En complément de cet article, vous pouvez retrouver Cécilia Commo, invitée sur RTL de l'émission de Flavie Flament "On est fait pour s'entendre" - REPLAY RTL
« Tantôt l'amour réunit tout en un ; et tantôt la haine divise tout en deux » déclarait Empédocle, philosophe grec, au Vème siècle avant notre ère. Aurait-il été surpris de constater que ces deux mouvements aux conséquences bien différentes partagent pourtant quelques germes communs… ?
C’est exactement ce qu’une équipe de chercheurs du laboratoire de neurobiologie de l’University Collège of London (1) a mis en lumière, en démontrant, scanners à l’appui, que l'activité sous-corticale engagée dans la haine implique, entre autres, deux structures distinctes : le putamen et l'insula, deux structures qui s’activent également sous l’effet du sentiment amoureux…

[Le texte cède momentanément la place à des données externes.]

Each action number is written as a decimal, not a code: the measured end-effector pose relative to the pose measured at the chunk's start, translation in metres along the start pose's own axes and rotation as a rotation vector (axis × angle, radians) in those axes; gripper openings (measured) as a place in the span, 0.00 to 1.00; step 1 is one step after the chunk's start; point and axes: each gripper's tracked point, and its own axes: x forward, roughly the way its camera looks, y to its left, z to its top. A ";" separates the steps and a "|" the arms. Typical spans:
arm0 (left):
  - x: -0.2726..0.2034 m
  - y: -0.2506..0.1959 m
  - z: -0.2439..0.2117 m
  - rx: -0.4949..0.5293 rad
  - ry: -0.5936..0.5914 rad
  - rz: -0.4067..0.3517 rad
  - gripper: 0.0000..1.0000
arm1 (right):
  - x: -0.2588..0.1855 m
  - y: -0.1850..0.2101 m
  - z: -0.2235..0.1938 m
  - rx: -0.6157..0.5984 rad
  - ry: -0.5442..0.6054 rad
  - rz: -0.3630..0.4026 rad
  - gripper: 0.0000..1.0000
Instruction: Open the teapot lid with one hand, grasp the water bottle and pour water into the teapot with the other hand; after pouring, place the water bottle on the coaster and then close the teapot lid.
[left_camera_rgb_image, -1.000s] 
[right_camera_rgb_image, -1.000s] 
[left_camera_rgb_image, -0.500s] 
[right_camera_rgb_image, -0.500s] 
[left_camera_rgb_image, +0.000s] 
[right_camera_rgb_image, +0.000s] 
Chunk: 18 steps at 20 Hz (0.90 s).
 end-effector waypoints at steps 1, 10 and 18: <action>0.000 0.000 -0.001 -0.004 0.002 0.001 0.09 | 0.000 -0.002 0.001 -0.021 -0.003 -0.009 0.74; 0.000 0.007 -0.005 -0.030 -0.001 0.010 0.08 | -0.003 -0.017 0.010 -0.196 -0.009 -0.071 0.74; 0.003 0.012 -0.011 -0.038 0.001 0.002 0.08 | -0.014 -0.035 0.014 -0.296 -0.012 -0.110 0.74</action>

En revanche, il y a fort à parier que cette découverte n’aurait pas surpris Sigmund Freud. Il y a plus d’un siècle, ce dernier spéculait déjà que coexistent en nous, pour le meilleur et pour le pire, deux forces majeures (2) : une qui nous tend vers la création, vers l’amour et l’autre, vers l’anéantissement et la haine… Il les symbolisa à l’aide de deux figures mythiques : Eros, celui qui construit et Thanatos, celui qui détruit.

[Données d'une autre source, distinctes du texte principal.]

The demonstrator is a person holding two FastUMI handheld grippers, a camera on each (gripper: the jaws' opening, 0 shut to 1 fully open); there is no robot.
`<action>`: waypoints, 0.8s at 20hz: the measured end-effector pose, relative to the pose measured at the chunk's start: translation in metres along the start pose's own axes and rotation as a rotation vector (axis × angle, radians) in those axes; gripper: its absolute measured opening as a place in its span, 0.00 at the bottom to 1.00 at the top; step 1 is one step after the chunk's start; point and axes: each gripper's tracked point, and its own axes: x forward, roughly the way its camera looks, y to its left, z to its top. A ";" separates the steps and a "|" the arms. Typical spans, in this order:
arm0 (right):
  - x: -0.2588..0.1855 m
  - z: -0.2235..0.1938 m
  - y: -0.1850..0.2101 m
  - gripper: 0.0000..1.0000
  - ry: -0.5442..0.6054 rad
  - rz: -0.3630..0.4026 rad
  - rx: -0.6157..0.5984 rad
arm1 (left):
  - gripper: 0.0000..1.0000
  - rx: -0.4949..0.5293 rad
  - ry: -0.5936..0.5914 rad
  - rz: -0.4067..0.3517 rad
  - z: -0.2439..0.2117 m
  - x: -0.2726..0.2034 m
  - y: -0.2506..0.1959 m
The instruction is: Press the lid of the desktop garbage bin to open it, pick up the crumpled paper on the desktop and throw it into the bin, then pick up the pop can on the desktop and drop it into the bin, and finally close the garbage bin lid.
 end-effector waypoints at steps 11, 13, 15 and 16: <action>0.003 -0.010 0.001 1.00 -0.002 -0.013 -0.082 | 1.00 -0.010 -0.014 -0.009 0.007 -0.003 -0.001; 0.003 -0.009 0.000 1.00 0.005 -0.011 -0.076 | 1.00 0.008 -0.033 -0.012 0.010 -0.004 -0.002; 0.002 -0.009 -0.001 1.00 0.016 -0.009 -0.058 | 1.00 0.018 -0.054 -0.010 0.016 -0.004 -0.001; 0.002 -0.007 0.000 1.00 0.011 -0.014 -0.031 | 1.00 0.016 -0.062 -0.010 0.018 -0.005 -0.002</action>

Désormais, il est communément admis que ces oscillations incessantes de l’affect scandent la vie psychique de tout individu mais la preuve par l’image (des rayons X pour être plus précise) que les circuits de la haine et ceux de l’amour partagent deux structures en commun, appuie s’il en était besoin l’intrication de ces deux sentiments au sein d’un seul appareil psychique.
Les histoires d’amour n’échappent pas à cette fluctuation mais fort heureusement chez la majorité d’entre nous, les mouvements hostiles que l’on éprouve s’apparentent plus à de la détestation qu’à de la haine, précision qui a son importance…
Car le contraire de l’amour n’est pas la haine comme on aime à le claironner mais bien plutôt l’indifférence selon Stendhal ou la perversion selon Jung. La haine vise à exterminer l’autre. Elle vise son annihilation, son effacement. Elle est souvent froide et calculatrice ; elle ne se départit pas d’une certaine rationalité, nécessaire à la mise en œuvre de son but destructeur.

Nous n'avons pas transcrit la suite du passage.